Hello, 

I am a final year Bsc Computer Science Student who is using Apache Giraph for my final year project and dissertation and would appreciate very much if someone could help me with the following issue.   

I am using Apache Giraph 1.1.0 Snapshot with Hadoop 0.20.203.0 and am having trouble running the ConnectedComponents example.
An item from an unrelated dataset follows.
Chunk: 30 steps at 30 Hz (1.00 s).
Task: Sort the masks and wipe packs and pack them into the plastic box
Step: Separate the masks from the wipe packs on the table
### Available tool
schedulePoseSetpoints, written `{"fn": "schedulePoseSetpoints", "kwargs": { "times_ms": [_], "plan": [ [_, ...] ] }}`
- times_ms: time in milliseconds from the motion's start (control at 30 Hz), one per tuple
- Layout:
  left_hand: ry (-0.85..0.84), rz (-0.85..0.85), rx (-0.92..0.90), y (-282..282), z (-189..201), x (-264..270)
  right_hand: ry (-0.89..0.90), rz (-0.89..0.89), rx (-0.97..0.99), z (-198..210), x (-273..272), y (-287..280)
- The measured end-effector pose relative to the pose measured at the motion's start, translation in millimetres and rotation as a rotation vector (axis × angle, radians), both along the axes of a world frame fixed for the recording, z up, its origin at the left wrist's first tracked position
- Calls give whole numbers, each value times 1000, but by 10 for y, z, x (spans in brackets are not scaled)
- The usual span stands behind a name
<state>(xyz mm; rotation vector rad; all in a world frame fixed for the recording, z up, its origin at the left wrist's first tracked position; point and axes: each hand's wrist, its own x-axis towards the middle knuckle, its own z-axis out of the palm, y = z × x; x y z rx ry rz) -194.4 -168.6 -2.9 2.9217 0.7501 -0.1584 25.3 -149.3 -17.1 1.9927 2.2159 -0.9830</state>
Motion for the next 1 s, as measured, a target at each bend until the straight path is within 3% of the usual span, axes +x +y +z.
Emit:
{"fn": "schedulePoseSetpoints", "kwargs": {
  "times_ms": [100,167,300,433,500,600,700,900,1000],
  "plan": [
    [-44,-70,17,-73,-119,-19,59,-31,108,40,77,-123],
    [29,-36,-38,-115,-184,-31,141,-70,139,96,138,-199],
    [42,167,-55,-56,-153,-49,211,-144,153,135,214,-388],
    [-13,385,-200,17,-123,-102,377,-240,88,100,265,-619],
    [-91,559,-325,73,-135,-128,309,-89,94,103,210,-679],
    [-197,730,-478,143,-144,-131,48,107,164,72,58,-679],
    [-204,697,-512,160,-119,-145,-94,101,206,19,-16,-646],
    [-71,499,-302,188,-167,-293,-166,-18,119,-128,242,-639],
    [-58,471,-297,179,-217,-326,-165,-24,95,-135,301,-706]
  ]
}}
I use the following command:

 hadoop jar /home/ghufran/Downloads/Giraph2/giraph/giraph-examples/target/giraph-examples-1.1.0-SNAPSHOT-for-hadoop-1.2.1-jar-with-dependencies.jar org.apache.giraph.GiraphRunner org.apache.giraph.examples.ConnectedComponentsComputation -vif org.apache.giraph.io.formats.IntIntNullTextVertexInputFormat -vip /user/ghufran/in/my_graph.txt -vof org.apache.giraph.io.formats.IdWithValueTextOutputFormat -op /user/ghufran/outCC -w 1


I believe it gets stuck in the InputSuperstep as the following is displayed in terminal when the command is running:

14/03/30 10:48:46 INFO mapred.JobClient:  map 100% reduce 0%
14/03/30 10:48:50 INFO job.JobProgressTracker: Data from 1 workers - Loading data: 0 vertices loaded, 0 vertex input splits loaded; 0 edges loaded, 0 edge input splits loaded; min free memory on worker 1 - 109.01MB, average 109.01MB
14/03/30 10:48:55 INFO job.JobProgressTracker: Data from 1 workers - Loading data: 0 vertices loaded, 0 vertex input splits loaded; 0 edges loaded, 0 edge input splits loaded; min free memory on worker 1 - 109.01MB, average 109.01MB
14/03/30 10:49:00 INFO job.JobProgressTracker: Data from 1 workers - Loading data: 0 vertices loaded, 0 vertex input splits loaded; 0 edges loaded, 0 edge input splits loaded; min free memory on worker 1 - 108.78MB, average 108.78MB  
....

which I traced back to the following if statement in the toString() method of core.org.apache.job.CombinedWorkerProgress:

if (isInputSuperstep()) {
      sb.append("Loading data: ");
      sb.append(verticesLoaded).append(" vertices loaded, ");
      sb.append(vertexInputSplitsLoaded).append(
          " vertex input splits loaded; ");
      sb.append(edgesLoaded).append(" edges loaded, ");
      sb.append(edgeInputSplitsLoaded).append(" edge input splits loaded");

sb.append("; min free memory on worker ").append(
        workerWithMinFreeMemory).append(" - ").append(
        DECIMAL_FORMAT.format(minFreeMemoryMB)).append("MB, average ").append(
        DECIMAL_FORMAT.format(freeMemoryMB)).append("MB");
  
So it seems to me that it's not loading in the InputFormat correctly. So I am assuming there's something wrong with my input format class or, probably more likely, something wrong with the graph I passed in?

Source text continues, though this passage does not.